──────── Material provided ────────
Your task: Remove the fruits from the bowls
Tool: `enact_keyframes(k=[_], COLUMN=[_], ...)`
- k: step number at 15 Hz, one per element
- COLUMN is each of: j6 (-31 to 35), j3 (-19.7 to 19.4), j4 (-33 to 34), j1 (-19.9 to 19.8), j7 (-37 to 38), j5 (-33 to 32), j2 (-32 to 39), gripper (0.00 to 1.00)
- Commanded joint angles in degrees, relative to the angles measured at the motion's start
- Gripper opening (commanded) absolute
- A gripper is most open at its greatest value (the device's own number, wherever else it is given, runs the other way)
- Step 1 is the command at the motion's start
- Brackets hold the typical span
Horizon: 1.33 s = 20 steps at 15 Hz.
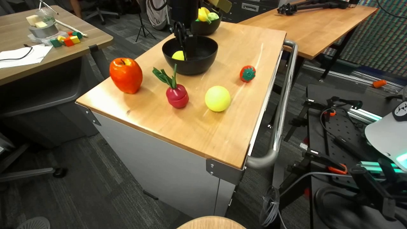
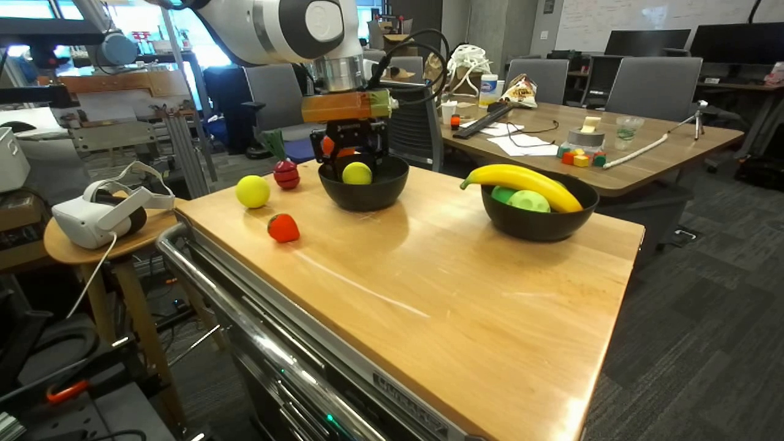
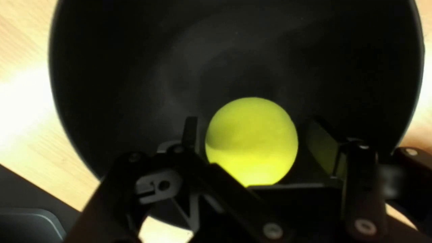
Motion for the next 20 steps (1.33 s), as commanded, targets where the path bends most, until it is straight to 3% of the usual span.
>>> enact_keyframes(k=[1, 4, 7, 10, 15, 20], j6=[-2.46, -3.03, -2.01, -2.26, -9.89, -11.59], j3=[0.75, 0.99, 1.0, 1.27, 1.48, 1.05], j4=[2.97, 2.53, 1.23, -0.18, -4.05, -14.8], j1=[-0.84, -1.28, -1.53, -1.93, -0.82, 2.03], j7=[0.17, 0.08, -0.1, -1.03, -5.18, -4.05], j5=[-0.02, 0.75, 0.6, 1.37, 0.93, 1.05], j2=[2.07, 1.16, -1.13, -5.07, -17.0, -31.0], gripper=[0.54, 0.32, 0.25, 0.24, 0.24, 0.24])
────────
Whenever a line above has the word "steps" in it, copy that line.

Horizon: 1.33 s = 20 steps at 15 Hz.
Motion for the next 20 steps (1.33 s), as commanded, targets where the path bends most, until it is straight to 3% of the usual span.

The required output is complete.